R. Kelly pleads not guilty to reworked federal sex abuse charges

R&B singer R. Kelly on Thursday pleaded not guilty to an updated federal indictment that includes sex abuse allegations involving a new accuser. Attorney Steve Greenberg entered the plea on the 53-year-old singer's behalf in Chicago federal court. Kelly stood next to Greenberg in orange jail garb, holding his hands behind his back.

The 13-count superseding indictment was unsealed last month and includes multiple counts accusing Kelly of child pornography. It is largely the same as the original indictment — which also had 13 counts — but includes a reference to a new accuser, referred to only as "Minor 6." But the indictment no longer includes any reference to a sixth accuser, meaning there are still a total of five alleged victims in the Chicago federal case.
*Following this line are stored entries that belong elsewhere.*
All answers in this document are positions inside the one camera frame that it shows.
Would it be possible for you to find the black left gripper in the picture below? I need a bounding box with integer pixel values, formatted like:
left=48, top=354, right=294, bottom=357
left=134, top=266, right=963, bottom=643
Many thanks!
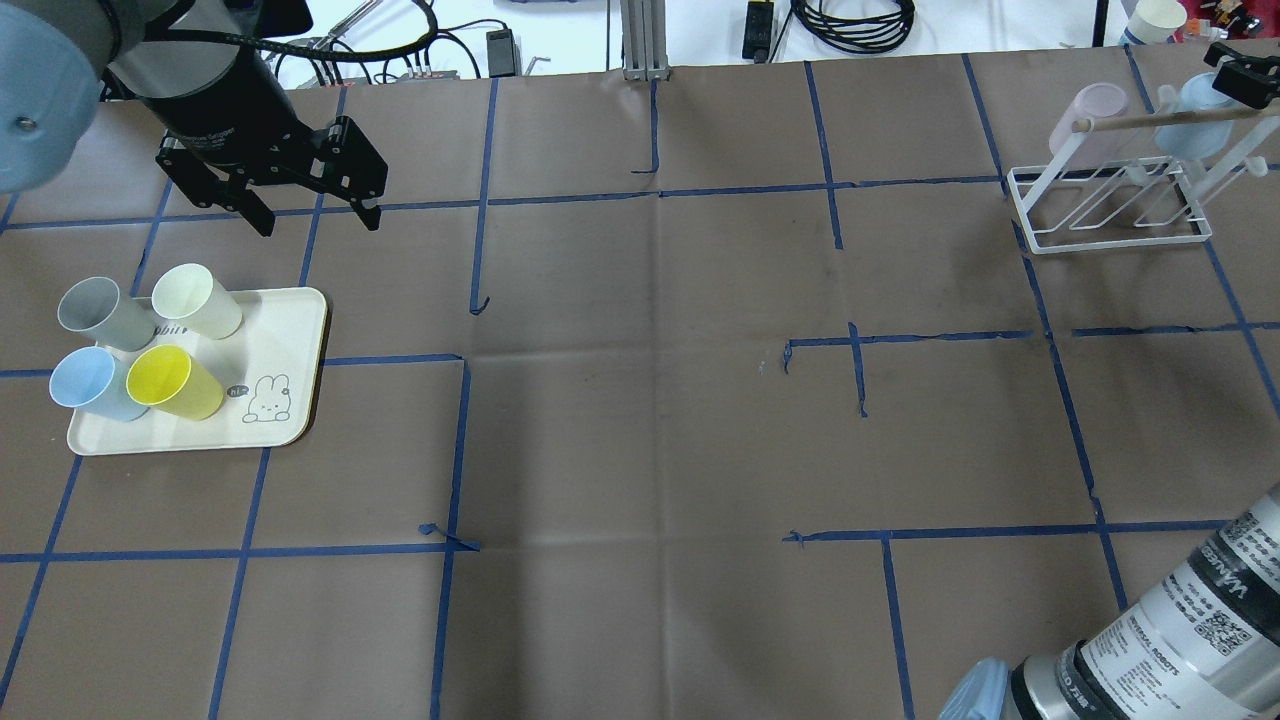
left=140, top=47, right=389, bottom=237

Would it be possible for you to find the light blue cup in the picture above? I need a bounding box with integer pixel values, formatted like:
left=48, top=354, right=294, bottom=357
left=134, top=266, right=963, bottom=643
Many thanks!
left=1153, top=72, right=1242, bottom=163
left=47, top=346, right=148, bottom=421

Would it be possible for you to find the pink plastic cup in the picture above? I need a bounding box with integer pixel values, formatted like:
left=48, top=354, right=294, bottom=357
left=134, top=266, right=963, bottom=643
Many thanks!
left=1048, top=83, right=1133, bottom=173

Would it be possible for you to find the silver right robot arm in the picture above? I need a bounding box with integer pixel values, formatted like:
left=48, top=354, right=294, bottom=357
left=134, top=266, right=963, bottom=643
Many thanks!
left=941, top=41, right=1279, bottom=719

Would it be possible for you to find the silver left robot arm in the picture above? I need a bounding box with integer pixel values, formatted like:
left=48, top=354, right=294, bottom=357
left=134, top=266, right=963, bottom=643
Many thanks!
left=1, top=1, right=388, bottom=236

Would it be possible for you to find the white paper cup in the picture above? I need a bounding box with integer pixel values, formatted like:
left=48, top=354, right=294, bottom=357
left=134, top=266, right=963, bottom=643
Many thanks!
left=1117, top=0, right=1188, bottom=45

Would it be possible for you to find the cream white cup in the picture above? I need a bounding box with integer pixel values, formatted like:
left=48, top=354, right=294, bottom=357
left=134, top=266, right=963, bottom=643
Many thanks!
left=151, top=263, right=244, bottom=340

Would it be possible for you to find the white cup drying rack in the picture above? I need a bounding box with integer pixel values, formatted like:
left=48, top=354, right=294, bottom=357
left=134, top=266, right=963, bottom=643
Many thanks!
left=1007, top=73, right=1277, bottom=255

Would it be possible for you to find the yellow plastic cup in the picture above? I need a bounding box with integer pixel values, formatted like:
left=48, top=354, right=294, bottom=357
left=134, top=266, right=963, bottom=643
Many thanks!
left=125, top=345, right=224, bottom=421

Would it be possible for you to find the grey plastic cup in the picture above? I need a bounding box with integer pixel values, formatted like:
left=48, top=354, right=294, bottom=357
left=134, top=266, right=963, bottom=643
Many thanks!
left=56, top=275, right=157, bottom=352

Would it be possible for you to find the cream plastic tray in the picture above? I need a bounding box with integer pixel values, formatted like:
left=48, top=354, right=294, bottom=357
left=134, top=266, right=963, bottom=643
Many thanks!
left=67, top=287, right=329, bottom=456

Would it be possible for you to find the black power adapter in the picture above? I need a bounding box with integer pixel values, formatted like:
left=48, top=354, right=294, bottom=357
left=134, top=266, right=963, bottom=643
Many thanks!
left=485, top=28, right=520, bottom=78

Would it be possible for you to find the aluminium frame post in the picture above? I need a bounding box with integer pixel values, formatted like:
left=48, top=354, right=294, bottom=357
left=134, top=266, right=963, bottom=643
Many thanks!
left=620, top=0, right=671, bottom=82

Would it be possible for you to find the coiled black cable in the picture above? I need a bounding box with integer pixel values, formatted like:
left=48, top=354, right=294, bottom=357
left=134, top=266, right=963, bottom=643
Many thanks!
left=790, top=0, right=916, bottom=54
Kelly faces several dozen counts of state and federal sexual misconduct charges in Illinois, Minnesota and New York, from sexual assault to heading a racketeering scheme aimed at supplying Kelly with girls. Kelly has maintained his innocence, including in an explosive interview with CBS News' Gayle King.

The Grammy-award winning musician was jailed in July and has been awaiting trial at a Chicago federal jail a block from the courthouse where he attends pretrial hearings. He has participated in hearings in his New York case by video.
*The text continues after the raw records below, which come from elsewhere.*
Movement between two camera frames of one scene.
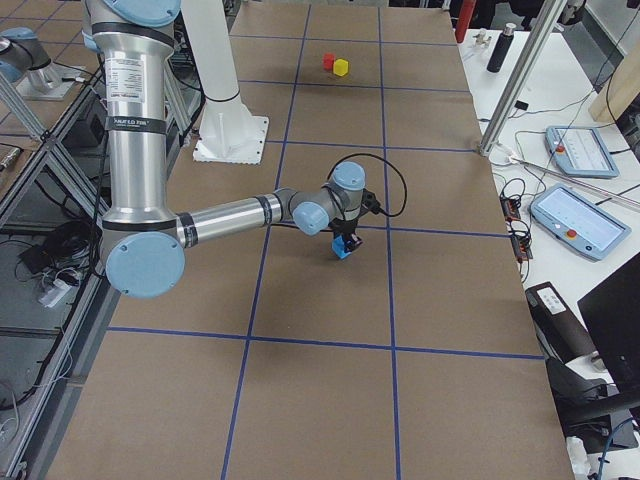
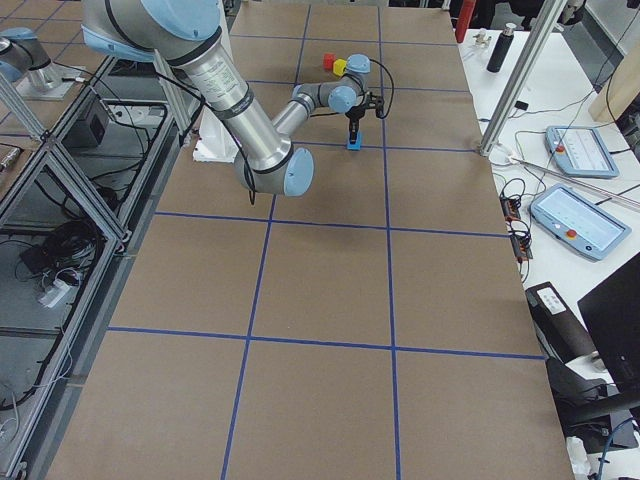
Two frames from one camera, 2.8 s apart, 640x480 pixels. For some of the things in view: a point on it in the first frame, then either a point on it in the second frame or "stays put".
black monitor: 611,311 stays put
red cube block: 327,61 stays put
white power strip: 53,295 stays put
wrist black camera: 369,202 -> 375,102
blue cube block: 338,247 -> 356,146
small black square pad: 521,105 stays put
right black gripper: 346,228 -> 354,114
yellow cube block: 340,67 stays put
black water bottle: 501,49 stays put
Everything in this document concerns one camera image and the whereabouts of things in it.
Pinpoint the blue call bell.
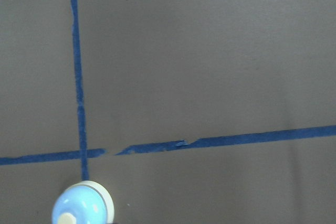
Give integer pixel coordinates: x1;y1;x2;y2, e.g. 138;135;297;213
51;180;115;223

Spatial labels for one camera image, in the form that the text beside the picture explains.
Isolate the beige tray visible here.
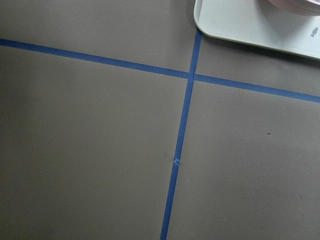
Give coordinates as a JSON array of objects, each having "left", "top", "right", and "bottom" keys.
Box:
[{"left": 193, "top": 0, "right": 320, "bottom": 60}]

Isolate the pink bowl with ice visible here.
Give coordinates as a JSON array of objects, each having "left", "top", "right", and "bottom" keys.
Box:
[{"left": 258, "top": 0, "right": 320, "bottom": 17}]
R. Kelly arrested again in Chicago on federal sex charges

The federal charges in Chicago accuse Kelly Kelly of having sex with five minors in the late 1990s and early 2000s, recording some of the alleged abuse on multiple videos. He's also accused of paying off potential witnesses in his 2008 trial — at which he was acquitted — to get them to change their stories. 

The indictment offers few details about the new accuser.
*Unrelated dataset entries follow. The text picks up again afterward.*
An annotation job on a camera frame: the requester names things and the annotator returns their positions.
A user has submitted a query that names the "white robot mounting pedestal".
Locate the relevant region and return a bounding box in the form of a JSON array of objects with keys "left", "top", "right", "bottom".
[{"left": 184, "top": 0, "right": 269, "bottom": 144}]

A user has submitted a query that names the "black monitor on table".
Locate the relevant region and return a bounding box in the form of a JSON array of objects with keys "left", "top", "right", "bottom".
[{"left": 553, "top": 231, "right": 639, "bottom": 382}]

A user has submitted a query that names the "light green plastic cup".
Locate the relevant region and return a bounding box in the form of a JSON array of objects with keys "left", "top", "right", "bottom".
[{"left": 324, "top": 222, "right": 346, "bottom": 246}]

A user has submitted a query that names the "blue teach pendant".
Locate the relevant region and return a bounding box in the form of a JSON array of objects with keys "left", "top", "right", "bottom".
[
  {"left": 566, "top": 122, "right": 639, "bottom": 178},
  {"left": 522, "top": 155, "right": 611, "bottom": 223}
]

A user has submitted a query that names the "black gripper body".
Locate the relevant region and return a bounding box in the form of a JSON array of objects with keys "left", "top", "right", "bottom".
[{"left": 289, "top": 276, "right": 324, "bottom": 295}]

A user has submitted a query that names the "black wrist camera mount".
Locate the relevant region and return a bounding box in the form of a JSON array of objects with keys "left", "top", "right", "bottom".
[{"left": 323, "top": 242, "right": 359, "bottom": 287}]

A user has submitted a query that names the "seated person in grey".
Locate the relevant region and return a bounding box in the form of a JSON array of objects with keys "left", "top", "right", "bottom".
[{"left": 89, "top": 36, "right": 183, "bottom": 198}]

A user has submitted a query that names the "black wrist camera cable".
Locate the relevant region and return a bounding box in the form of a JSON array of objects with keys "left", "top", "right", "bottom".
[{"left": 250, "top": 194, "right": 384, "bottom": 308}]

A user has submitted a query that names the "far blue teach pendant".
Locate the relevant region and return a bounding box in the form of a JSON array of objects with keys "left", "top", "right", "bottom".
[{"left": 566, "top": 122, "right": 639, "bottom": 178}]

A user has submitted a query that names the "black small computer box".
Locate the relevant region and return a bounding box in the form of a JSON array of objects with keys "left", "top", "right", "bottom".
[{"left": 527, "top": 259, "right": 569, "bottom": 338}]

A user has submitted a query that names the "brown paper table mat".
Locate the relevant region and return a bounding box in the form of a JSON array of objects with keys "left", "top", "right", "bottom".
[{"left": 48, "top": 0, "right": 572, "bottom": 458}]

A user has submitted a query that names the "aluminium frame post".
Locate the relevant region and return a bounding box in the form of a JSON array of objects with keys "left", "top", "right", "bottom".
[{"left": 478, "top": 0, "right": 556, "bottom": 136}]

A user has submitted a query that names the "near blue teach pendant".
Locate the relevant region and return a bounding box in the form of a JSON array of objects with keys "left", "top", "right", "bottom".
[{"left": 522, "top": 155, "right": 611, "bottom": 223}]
It says she met Kelly around 1997 or 1998 when she would have been 14- or 15-years-old. It says Kelly engaged in sexual contact or sexual acts around that time and several years before she turned 18.

The New York indictment alleges Kelly for two decades ran a racketeering enterprise comprised of "managers, bodyguards, drivers, personal assistants and runners" who recruited women and girls for sex with Kelly and transported them around the country. It outlines allegations by five unnamed victims.

Prosecutors said during the hearing Thursday that it was likely there would be another superseding indictment against Kelly in the coming weeks, though they provided no details. 

Also Thursday, U.S. District Judge Harry Leinenweber moved the trial date from April to October 13.  Prosecutors revealed they" very recently" executed a search warrant in the case and seized at least 100 electronic devices, the Chicago Tribune reports, and wouldn't object to a trial delay to give them time to search the iPads, cellphones and hard drives.